The newest addition to the Trinity College music scene is Victoria Camuy ’27, the freshman guitarist and drummer from Chicago, Illinois. As an Afro-Latina coming from a musical family, she looks at life from a musical perspective. “I was taught that there was just an intrinsic rhythm to life and my music is the way that I connect to my culture,” Camuy said. She has been singing and dancing her whole life and her love for music has only grown over the years.

Camuy’s history with guitar has been off and on, but with the support and encouragement from her family to keep working and getting better, she decided she wanted to get more serious about her music her senior year of high school. Since then, she has been working on her craft, enrolling in Trinity’s Music 101 course, which only enhanced her knowledge and passion for music in addition to performing with her band, High Speed Brakes, at The Mill.

When asked how her identity as a Black artist affects her music, she said, “I like to think that my art is not influenced by my race, but it is. I take inspiration from so many Black artists who have pioneered almost every genre of music we listen to now. Rock and roll, jazz, and the blues were all created by Black artists, and it is important for people to acknowledge the roots of music still around today.”

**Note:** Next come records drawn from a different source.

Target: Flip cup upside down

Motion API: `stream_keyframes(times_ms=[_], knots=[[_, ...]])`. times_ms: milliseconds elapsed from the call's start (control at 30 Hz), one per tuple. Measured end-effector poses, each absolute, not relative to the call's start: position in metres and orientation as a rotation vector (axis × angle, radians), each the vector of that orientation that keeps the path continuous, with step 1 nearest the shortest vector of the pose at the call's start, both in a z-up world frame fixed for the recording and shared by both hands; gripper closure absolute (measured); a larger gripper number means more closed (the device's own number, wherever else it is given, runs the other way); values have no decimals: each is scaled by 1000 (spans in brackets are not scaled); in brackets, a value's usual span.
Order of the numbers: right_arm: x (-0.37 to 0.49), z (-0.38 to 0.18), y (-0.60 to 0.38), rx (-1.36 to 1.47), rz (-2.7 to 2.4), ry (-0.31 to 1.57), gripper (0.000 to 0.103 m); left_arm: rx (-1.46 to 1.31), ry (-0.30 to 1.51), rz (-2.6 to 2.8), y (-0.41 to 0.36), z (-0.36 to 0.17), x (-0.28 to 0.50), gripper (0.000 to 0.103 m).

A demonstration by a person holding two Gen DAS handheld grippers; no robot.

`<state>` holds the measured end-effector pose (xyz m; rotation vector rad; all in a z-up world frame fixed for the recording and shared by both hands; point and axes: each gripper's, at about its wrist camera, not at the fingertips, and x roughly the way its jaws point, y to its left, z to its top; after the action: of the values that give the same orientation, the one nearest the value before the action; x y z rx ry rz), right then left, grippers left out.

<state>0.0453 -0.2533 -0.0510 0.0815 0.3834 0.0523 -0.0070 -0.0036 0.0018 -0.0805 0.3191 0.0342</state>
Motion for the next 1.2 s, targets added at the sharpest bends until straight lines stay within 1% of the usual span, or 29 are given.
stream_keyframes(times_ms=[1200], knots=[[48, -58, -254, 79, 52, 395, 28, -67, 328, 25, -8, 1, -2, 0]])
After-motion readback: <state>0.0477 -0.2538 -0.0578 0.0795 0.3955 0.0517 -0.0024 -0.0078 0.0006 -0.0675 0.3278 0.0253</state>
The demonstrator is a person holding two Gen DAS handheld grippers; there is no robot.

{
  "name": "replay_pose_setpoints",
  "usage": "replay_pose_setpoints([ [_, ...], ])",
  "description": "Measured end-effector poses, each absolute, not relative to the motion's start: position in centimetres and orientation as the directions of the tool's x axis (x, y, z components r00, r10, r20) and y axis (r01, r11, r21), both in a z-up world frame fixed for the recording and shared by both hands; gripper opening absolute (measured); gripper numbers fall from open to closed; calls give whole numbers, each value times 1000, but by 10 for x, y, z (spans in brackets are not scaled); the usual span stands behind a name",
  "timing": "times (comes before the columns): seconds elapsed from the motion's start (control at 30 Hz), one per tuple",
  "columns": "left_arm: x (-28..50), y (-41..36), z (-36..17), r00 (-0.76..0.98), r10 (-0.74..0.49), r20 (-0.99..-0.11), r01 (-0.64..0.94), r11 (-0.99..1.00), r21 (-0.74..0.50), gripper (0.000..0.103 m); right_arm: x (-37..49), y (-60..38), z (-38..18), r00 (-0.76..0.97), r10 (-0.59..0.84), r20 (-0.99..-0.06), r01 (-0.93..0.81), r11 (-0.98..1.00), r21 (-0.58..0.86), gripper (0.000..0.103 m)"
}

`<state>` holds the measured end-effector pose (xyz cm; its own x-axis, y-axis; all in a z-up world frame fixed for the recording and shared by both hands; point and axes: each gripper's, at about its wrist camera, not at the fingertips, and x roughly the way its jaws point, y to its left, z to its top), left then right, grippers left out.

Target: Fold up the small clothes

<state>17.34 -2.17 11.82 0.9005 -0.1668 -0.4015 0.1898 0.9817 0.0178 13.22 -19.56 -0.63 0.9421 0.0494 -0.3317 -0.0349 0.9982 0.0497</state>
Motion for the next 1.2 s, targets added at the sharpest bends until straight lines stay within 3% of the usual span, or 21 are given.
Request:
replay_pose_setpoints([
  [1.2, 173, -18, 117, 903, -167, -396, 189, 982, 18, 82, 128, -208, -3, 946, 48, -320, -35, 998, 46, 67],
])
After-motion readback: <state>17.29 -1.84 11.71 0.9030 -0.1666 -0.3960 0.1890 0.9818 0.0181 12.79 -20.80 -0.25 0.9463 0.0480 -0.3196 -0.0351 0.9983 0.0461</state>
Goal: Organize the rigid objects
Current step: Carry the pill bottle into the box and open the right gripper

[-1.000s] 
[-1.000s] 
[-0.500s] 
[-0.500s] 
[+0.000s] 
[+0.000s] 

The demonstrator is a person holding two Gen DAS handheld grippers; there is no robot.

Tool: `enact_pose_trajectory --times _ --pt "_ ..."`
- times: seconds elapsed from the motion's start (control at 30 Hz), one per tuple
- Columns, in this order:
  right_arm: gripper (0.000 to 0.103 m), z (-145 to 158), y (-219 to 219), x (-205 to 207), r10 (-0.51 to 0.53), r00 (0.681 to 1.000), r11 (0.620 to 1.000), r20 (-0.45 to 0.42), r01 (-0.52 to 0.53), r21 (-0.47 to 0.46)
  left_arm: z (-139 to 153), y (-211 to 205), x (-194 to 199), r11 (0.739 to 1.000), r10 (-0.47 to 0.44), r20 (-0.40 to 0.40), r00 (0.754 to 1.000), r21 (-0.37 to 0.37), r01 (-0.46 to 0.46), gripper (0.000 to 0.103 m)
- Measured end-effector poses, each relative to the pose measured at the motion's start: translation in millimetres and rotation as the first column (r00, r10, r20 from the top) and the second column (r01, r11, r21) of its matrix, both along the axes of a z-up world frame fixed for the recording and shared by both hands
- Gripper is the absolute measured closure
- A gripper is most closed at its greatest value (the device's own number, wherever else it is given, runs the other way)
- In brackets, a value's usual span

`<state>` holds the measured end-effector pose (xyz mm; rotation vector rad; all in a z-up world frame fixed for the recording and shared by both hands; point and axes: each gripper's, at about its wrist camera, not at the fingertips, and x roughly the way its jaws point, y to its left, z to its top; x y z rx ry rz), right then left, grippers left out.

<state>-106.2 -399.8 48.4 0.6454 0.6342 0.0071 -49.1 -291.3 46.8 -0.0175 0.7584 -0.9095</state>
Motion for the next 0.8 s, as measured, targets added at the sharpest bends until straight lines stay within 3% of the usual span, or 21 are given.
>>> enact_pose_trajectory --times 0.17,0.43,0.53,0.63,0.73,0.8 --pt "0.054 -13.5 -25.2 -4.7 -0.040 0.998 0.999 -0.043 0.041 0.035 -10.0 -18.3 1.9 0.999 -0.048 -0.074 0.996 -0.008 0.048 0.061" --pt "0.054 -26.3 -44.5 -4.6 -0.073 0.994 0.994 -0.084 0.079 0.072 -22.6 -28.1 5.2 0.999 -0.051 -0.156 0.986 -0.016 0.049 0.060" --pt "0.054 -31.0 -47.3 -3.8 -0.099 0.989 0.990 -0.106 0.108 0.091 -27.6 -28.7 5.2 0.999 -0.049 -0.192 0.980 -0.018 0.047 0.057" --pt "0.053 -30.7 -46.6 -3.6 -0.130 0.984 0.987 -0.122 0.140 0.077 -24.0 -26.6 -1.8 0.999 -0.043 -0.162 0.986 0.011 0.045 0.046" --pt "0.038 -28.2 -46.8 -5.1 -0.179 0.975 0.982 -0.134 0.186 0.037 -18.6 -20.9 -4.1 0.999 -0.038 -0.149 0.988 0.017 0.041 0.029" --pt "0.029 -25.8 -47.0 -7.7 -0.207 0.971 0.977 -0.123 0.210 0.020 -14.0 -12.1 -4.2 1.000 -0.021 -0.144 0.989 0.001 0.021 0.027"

Throughout her time at Trinity, she has found a community at The Mill. It has acted as a safe space for her to share her work with passionate artists from Trinity and as a place for her to grow as a musician and person. Her goal is to get more people to The Mill where they can share their work and experience the amazing atmosphere that has been created there, and she hopes to do that as the General Body Liaison.

Through her work at The Mill, she has been able to showcase her music and foster a community that enables everyone to show off what they can do. However, Camuy knows that a lot more needs to be done to support Black artists. When asked how people can best support her and other Black artists, she states, “Show up and pay them. So many people go unsupported in terms of people who listen to or view their art, and showing up is the first step to anything. On top of that, so many artists are unpaid and Black artists especially. In terms of action, I think people should learn more about and appreciate the world of Black artists.”

Luckily, Hartford is filled with opportunities that put Black artists in front of larger audiences. You can go to shows at Hartford Theaterworks and galleries for Black artists that pop up all around the city, and you can show your support at some of the great exhibits Trinity offers throughout the semester. Keep an eye out for future performances from Camuy and her band, High Speed Brakes, at The Mill at 79 Vernon Street.